Saturday, January 23, 2010

YayTrail - a new kind of web annotation service, how it's different to previous services and how it can change the web user experience!

With January traditionally being the month where people throw out some wild predictions, allow me also to make one; in the very near future we will be able to write inside any webpage! I can almost hear the cries of derision ... "madness, never going to happen, content owners would never allow for it", while others will say, "we've seen it all before, this is old news, didn't Third Voice do this 10 years ago"?

Well as it so happens Third Voice did allow for web-annotation ten years ago and we salute them as pioneers in doing so. We've seen many derivatives of Third Voice try to capitalise on this idea too; in particular we tip our hat to the efforts of Diigo, and more recently Google SideWiki and Re-frame it (the subject of significant Silicon valley funding over the past 6 months). However any service we've discovered to date that allows you to create content on any page in a universal way has enabled this by using invasive sidebars and/or layers of user content that live on top of the web-page, often obscuring the content of the original page. Significant portions of the browser real estate are taken over by these tools.

In our opinion we think this kind of obstruction on the user's interface is the reason why these services have typically focused on a very specific kind of web user - e.g. the research industry and academia. These web annotation services have not seen much traction among the more casual market of web-users (of which there are hundreds of millions) which we think is largely down to the clunkiness and interface complexities; a user that works with these services needs to have a certain technical awareness not to mention tolerance. The trade-offs in the browsing experience has completely overwhelmed the value these services can offer for large numbers of people.

It is frustration with these services, and the disconnect between the potential value of this idea and its implementations to date, that drives the development of YayTrail. We thought, wouldn't it be cool when you are browsing the web if you could just click and type on any page like it was an editable document, where any input you make can be a seamless part of the original page? Where you can become an editor of your own web? Without having to decipher the various bubbles, and "post-it" comments that were all over the screen or taking up valuable space on top of or in the margin of your screen?

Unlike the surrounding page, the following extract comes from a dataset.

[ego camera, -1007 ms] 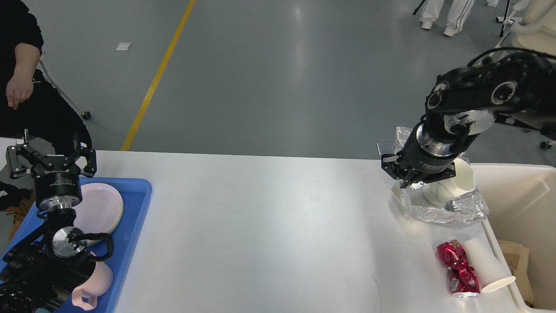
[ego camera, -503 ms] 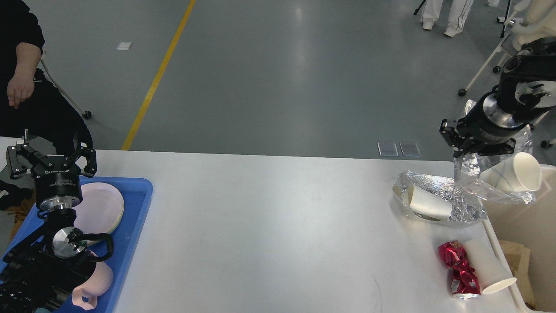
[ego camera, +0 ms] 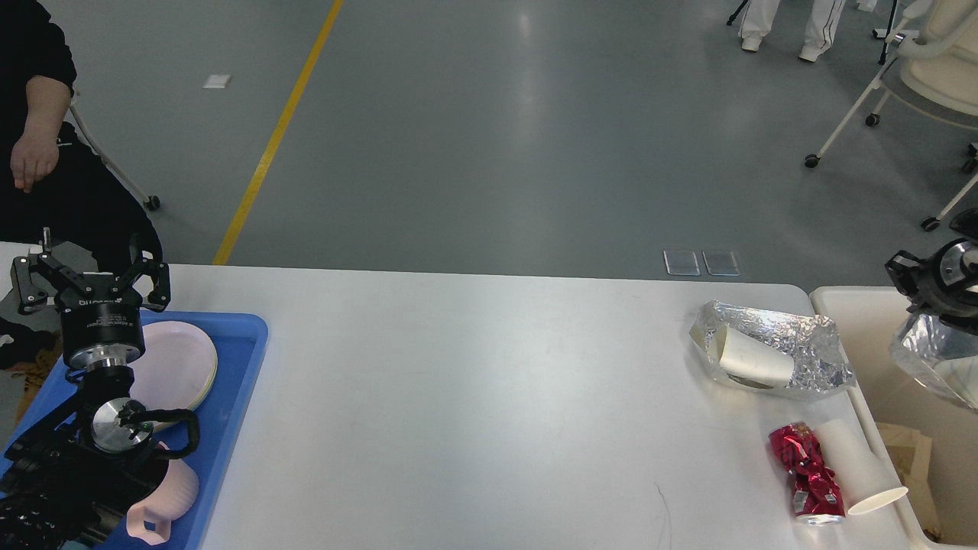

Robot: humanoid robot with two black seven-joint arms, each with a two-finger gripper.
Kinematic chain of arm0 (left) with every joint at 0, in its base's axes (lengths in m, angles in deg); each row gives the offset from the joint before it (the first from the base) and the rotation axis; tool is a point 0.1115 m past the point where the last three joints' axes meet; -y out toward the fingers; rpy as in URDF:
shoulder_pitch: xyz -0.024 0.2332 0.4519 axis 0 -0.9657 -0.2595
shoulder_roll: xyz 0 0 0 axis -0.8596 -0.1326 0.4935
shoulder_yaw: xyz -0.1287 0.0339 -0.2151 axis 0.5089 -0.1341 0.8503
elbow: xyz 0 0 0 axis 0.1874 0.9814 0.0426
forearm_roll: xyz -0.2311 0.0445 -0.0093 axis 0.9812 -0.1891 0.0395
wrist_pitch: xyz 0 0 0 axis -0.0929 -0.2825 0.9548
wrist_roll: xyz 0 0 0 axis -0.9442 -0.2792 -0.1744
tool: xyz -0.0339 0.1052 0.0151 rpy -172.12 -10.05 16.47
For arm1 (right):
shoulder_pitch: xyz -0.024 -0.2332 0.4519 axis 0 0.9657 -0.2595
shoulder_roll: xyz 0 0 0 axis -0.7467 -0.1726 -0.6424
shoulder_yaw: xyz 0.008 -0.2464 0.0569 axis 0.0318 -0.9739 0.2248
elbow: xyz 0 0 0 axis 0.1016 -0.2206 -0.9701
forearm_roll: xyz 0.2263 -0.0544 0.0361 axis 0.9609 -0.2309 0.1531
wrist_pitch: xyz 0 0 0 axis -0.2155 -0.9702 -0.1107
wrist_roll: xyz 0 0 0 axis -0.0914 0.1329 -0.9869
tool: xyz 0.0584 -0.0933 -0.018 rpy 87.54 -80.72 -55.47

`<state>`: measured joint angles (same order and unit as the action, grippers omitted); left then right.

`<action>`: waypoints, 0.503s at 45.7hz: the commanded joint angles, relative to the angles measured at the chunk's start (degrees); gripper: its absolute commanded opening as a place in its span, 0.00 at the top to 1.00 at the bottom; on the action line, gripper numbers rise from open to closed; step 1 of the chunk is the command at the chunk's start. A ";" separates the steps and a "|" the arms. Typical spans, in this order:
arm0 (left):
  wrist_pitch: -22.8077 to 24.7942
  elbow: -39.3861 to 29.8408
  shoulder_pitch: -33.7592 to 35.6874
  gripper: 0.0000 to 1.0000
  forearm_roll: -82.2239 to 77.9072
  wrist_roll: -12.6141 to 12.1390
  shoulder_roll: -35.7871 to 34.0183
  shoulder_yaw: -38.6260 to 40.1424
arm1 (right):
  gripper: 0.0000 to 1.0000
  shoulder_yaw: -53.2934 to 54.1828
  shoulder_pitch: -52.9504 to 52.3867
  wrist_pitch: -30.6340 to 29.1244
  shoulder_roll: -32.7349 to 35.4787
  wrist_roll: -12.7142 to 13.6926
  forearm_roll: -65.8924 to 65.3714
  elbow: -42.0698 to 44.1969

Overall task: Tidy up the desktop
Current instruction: 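Lift the foil and cup and drop them into the white bin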

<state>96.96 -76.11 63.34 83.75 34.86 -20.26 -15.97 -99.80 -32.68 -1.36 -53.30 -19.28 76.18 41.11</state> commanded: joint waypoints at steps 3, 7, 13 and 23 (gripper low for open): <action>0.00 0.00 0.00 0.04 -0.02 0.00 0.00 0.00 | 0.44 0.01 6.52 4.95 -0.03 -0.05 -0.09 3.74; 0.00 0.00 0.00 0.04 -0.02 0.00 0.00 0.00 | 0.00 0.54 8.98 10.31 -0.82 -0.05 0.00 6.82; 0.00 0.00 0.00 0.04 -0.01 0.00 0.00 0.00 | 0.00 0.54 13.29 13.31 -2.14 -0.05 0.00 7.53; 0.00 0.00 0.00 0.04 -0.02 0.00 0.00 0.00 | 0.00 0.81 13.73 13.39 -2.32 -0.05 0.44 7.35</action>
<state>96.96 -76.11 63.34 83.74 34.86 -20.26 -15.97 -99.05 -19.08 11.99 -55.50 -19.33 76.48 48.59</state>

We believe YayTrail is the first web service to provide this level of true in-line user enrichment of webpages. We feel that the technology provided by YayTrail will have a much better chance of attracting a more general audience of web users, by realising the value of the vision of a personal web without the technical and user-interface baggage carried by previous annotation services. The YayTrail concept can enable that "open-web" vision where you can connect to your friends in a universal way across any web site and have their collective intelligence follow you around the web. This is the idea that we are striving for, that of a web that becomes more personal to each individual user. Where the web becomes your "view" of the web; your personal view of the web made by you and your peers, almost like a distributed social network, where you and your friends can express yourselves as powerfully as any webpage creator.

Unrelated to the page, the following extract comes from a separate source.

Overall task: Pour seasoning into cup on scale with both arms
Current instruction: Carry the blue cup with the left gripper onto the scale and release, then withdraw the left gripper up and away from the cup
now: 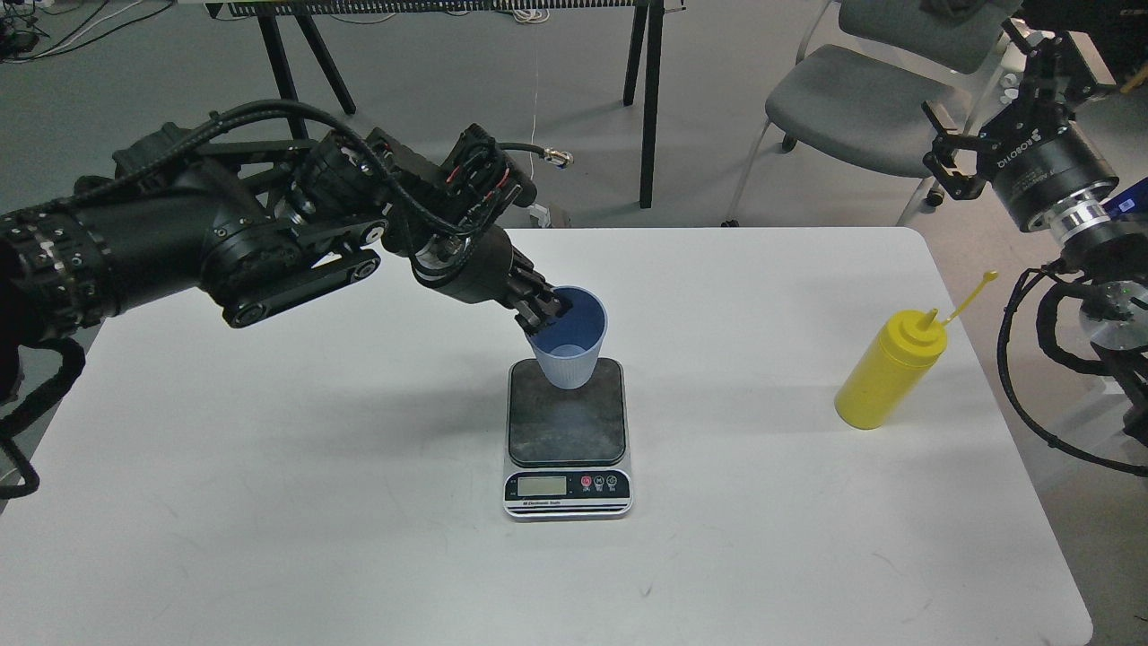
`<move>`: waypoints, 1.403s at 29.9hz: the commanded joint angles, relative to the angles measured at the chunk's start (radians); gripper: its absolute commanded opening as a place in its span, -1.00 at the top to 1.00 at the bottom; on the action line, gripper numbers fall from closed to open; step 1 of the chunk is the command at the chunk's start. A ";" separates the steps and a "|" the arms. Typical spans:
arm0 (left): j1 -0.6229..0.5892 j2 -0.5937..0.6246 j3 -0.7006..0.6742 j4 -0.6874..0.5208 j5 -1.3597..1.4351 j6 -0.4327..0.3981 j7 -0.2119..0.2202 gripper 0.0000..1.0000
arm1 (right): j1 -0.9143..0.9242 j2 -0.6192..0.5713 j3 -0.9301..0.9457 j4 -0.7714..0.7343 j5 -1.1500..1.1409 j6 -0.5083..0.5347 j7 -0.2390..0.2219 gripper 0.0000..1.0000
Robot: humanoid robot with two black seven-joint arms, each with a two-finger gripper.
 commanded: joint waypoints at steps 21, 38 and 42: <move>0.093 -0.070 0.015 0.021 0.011 0.000 0.000 0.77 | -0.009 0.006 -0.005 -0.003 -0.002 0.000 0.000 -0.99; 0.026 -0.040 -0.063 0.042 -0.170 0.000 0.000 -0.82 | -0.021 0.006 -0.004 0.003 0.000 0.000 0.001 -0.99; -0.069 0.020 -0.209 0.169 -0.412 0.000 0.000 -0.91 | -0.023 0.003 0.016 0.002 0.011 0.000 0.001 -0.99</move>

We believe this cross-website, universal content creation platform needs to be a lot simpler than what we have to date, but simplicity is just one part of the equation. Services like Twitter are so so simple and spontaneous, yet they have the weakness of being completely out of context. As with blogs before them, a lot of users end up abandoning Twitter accounts as active participants because creatively it's like a blank piece of paper. In our opinion it is far more difficult to create content out-of-context - when you put people in their own context, many of them have difficulty finding their voice. Context is good, and we want to make the whole web a context for your voice. But the services we've seen to date that offer this kind of in-context user expression have stumbled severely on the simplicity issue.

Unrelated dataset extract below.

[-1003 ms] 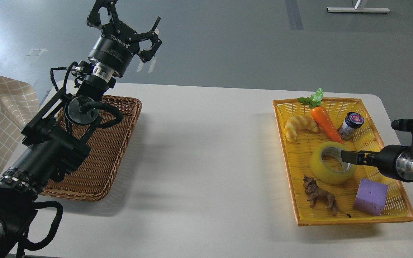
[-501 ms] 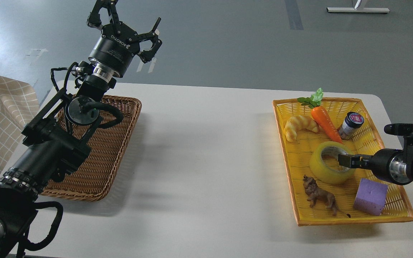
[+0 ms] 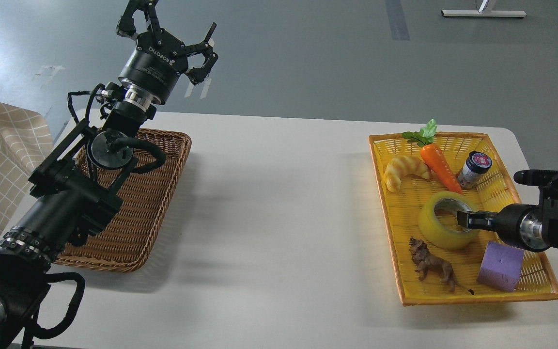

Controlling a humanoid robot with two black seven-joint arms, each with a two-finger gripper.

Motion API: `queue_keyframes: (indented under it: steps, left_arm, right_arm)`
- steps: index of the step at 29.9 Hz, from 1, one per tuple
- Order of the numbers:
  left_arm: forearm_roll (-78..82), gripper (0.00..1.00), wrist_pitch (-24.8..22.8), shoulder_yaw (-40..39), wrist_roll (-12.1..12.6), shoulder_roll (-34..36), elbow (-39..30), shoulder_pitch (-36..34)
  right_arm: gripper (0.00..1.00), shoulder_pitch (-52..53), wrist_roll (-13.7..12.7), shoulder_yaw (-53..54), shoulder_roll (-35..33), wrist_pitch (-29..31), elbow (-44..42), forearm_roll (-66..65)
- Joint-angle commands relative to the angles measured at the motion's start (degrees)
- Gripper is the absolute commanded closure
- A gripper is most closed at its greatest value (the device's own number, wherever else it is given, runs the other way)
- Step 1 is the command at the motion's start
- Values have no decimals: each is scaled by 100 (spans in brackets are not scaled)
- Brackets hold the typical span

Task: Place and transfer tape with both arms
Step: 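Lift the tape roll out of the tray toward the table center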

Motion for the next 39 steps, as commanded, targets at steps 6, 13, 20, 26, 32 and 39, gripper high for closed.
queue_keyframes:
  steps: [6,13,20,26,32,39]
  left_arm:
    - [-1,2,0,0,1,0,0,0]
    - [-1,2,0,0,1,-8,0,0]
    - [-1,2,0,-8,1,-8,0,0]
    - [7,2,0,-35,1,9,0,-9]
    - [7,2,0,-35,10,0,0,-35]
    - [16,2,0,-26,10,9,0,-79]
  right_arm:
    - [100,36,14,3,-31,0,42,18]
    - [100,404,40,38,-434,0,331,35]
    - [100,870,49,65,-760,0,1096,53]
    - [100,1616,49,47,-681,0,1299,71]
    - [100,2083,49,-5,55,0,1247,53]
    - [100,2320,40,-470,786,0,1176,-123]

We think the first step toward addressing that (and a pretty big one) is to remove all the visual and UI bloat, and allow for in-line editing of web-pages! Yes, we are repeating ourselves and shamelessly so! We think doing this brings a wide array of benefits. It's much simpler, and it's much more spontaneous. Click, type, and click again to save, how cool would that be? We believe that this type of editing is far more intuitive and gives far greater value to the user's content than when it's part of a non-native content layer or on the side of a web-page. It's visually far more seamless and lightweight to boot.

To quote some of our early beta testers; Cheeky Christine " Think about it-my mother is looking for a recipe for sausage stuffing. I find one, but believe there should be changes. If I log onto Yaytrail, I can now double click to the exact ingredient I think should be changed and leave my comment. My mother will log into her Yaytrail account, see my post and will know exactly what changes need to be made instead of worrying about the changes herself. She’ll be able to see my changes directly in front of her without any further work. What’s even better, is if she disagrees, she too can double click and leave additional comments as well. The extraordinary thing is that there is no miscommunication. My mother can no longer claim she “has no idea what changes I am attempting to make” because they are right there, in front of her, noted exactly at the precise spot I am referring to"

YayTrail is still very raw, but that’s our vision. Upcoming blogs will outline how we'll develop this concept further. For now though you can try out our preview if you wish, with FireFox at http://www.yaytrail.com. From next month you will be able to use YayTrail with Internet Explorer and a whole host of other popular browsers too. Now about that wild prediction I mentioned.... hmmmmm, still think it's not possible?!

1 comment:

  1. I've got Version 3.6 of FF and it tells me that the YayTrail plugin is not compatible. Update coming?